Yüter, imamların artık eskisi gibi olmadıklarını sporla, sanatla, musikiyle ilgilenen ve dil bilenlerin giderek sayısının arttığını söylüyor ve şöyle devam ediyor; "Basında papazlar imamlardan daha kültürlü olarak gösterilir. Artık imamlar eskisi gibi gelenekçi değil. İmam yobazdır, eşine katı davranır, çocuklarının kıymetini bilmez, görgü, nezaket bilmez gibi eleştiriler çok oluyordu.
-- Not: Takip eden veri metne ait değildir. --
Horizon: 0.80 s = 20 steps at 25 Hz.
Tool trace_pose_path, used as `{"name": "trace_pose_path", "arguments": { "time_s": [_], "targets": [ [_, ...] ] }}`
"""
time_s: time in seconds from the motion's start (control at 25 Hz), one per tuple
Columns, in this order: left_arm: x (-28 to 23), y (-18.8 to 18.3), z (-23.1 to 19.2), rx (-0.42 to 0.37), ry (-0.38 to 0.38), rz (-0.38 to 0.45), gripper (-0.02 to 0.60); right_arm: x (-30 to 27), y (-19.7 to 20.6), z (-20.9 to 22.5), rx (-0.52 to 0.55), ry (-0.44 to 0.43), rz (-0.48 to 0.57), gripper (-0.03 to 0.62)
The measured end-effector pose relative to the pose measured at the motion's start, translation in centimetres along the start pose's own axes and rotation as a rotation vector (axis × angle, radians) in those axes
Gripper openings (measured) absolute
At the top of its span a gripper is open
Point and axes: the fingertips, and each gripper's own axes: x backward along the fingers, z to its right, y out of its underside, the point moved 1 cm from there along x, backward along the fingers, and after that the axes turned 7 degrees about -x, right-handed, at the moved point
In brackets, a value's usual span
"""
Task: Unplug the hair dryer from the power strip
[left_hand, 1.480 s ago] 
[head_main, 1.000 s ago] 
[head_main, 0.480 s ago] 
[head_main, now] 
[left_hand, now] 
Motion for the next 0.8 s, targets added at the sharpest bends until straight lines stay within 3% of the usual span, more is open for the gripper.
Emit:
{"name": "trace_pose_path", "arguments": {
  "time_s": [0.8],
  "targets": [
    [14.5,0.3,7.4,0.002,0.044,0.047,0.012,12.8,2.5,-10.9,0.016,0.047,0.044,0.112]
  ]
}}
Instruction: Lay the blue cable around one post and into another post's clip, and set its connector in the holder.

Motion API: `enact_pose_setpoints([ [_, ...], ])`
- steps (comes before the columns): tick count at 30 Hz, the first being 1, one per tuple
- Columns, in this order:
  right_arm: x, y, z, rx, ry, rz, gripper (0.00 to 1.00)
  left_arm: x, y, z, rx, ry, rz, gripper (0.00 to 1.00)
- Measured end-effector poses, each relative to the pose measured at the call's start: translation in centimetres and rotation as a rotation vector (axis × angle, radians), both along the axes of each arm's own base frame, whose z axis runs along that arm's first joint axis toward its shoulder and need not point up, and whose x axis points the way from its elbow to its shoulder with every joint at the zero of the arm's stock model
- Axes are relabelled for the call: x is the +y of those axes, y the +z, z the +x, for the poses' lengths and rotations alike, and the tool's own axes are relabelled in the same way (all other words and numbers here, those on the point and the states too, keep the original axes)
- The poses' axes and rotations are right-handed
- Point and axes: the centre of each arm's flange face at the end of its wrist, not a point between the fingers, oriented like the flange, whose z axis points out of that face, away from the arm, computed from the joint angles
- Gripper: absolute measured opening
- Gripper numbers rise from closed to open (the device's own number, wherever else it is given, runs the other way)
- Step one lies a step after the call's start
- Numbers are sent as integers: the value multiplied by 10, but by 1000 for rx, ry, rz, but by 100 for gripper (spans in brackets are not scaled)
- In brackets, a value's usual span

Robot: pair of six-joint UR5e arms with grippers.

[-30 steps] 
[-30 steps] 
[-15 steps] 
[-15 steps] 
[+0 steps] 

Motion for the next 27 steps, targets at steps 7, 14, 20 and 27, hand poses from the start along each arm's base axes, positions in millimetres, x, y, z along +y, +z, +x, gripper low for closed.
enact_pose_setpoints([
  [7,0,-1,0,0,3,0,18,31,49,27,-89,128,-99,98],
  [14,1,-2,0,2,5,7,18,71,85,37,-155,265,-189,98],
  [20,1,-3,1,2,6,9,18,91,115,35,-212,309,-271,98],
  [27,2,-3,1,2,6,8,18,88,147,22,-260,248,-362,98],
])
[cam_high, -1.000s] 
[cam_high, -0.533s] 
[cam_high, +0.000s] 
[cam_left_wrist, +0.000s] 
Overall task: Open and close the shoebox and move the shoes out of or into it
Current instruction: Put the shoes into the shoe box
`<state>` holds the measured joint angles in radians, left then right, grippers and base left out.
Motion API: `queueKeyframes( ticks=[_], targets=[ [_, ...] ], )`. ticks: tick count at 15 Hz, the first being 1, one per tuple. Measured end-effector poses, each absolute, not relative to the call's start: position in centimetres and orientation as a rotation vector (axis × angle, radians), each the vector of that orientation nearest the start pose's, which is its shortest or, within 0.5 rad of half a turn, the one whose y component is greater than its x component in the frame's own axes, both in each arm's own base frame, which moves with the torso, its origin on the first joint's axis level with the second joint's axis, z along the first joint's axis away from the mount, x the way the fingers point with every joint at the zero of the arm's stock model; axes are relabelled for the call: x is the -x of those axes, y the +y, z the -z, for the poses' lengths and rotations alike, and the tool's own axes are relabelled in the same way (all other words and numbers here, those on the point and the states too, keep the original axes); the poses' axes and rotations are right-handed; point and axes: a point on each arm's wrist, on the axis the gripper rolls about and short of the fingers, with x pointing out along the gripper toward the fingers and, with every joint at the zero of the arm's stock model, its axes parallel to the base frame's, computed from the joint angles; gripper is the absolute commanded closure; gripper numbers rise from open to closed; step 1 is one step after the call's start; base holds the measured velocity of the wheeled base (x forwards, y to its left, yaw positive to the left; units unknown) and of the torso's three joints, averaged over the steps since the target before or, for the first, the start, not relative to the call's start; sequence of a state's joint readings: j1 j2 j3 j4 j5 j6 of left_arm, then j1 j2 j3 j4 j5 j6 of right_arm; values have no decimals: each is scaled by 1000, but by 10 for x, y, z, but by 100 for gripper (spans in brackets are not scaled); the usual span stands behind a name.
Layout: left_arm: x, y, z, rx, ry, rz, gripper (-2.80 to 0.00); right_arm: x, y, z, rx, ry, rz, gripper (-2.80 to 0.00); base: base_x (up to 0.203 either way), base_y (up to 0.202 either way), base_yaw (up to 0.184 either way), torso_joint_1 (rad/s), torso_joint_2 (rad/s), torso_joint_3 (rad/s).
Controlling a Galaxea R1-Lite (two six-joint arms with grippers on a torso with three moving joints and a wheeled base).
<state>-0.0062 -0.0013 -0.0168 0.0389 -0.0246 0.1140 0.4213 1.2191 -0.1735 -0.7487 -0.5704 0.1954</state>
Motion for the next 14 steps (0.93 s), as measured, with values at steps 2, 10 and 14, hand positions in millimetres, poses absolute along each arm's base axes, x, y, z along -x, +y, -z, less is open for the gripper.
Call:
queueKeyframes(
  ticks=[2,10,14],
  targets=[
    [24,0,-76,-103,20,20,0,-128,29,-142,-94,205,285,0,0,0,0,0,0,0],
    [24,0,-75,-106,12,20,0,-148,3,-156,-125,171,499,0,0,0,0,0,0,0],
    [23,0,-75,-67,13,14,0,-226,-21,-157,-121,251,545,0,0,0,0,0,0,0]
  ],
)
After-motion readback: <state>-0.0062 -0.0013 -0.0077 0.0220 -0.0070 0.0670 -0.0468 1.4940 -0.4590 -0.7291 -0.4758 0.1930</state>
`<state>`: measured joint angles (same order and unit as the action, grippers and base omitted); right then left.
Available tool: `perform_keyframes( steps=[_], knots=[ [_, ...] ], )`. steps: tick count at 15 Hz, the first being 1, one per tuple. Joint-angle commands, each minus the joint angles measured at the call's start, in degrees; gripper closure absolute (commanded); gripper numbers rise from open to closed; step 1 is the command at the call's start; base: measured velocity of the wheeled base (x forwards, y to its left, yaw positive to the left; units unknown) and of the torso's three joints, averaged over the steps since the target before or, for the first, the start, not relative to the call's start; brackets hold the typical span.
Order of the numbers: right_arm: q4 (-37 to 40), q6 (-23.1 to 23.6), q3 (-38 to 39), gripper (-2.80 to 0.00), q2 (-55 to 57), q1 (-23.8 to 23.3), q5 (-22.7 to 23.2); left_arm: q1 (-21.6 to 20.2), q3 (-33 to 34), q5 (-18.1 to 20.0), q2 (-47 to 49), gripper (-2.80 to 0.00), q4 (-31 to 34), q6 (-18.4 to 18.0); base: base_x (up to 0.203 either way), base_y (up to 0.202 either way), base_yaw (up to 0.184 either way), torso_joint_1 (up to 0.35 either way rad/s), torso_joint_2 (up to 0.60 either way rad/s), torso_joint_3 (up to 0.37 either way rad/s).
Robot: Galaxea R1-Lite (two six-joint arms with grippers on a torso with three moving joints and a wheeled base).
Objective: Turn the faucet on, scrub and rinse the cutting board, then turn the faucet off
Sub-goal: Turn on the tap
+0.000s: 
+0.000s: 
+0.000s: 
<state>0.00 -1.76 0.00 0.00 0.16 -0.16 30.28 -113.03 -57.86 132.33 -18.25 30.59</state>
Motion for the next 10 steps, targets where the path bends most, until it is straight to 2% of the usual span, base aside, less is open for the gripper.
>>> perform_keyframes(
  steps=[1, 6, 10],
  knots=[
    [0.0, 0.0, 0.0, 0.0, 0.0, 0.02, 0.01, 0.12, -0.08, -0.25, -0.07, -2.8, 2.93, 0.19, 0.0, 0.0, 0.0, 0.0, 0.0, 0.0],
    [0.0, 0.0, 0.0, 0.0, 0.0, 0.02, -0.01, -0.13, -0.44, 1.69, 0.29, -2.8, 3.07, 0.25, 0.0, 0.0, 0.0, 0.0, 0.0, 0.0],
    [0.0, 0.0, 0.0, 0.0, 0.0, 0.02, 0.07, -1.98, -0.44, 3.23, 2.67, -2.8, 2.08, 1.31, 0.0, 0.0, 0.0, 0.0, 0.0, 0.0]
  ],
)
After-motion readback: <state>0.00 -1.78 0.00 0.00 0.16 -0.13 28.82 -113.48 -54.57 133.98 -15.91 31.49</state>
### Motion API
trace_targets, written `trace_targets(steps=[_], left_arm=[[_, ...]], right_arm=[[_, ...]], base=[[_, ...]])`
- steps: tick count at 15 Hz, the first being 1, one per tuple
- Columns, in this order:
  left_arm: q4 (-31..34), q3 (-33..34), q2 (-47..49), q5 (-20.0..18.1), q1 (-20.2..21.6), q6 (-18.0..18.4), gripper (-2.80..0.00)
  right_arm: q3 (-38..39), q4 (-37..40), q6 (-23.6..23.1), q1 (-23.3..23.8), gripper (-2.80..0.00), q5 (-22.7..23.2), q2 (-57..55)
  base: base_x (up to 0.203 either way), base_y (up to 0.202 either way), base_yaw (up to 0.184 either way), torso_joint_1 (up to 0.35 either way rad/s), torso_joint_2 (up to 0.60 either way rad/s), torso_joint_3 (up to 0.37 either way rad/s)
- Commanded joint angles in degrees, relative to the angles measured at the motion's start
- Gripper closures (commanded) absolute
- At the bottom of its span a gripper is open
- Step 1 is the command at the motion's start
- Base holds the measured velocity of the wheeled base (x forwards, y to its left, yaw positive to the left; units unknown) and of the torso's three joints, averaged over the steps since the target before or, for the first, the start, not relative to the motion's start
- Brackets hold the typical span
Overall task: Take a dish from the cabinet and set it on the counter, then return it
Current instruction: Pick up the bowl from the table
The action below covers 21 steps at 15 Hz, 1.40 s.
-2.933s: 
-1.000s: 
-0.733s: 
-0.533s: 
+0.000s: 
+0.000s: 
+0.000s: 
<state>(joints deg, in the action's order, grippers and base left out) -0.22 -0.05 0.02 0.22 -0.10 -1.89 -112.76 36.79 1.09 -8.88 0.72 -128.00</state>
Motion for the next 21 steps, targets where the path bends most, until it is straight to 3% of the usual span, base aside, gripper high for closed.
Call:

Türk filmlerindeki gibi pasaklı imamlar yok artık. İmamın böyle olmadığını ortaya koymak için çalıştım" Camii dizi seneryolarına konu olduğu gibi Fransız televizyonu tarafından da ilgi görmüş. Aynı zamanda Türkiye Milli Olimpiyat Komitesi tarafından toplumsal hoşgörü alanında yaptığı etkinliklerden ötürü Fair Play ödülüne layık görülmüş. Akademisyenlerin kimini tavsiye üzerine kimini ise katıldığı sempozyumlardan, konferanslardan ve panellerden giderek seçiyor. Eskiden hoca bulmakta zorlanıyorlarmış ama şimdi Muş'tan bile konuşmak için gelenler oluyor.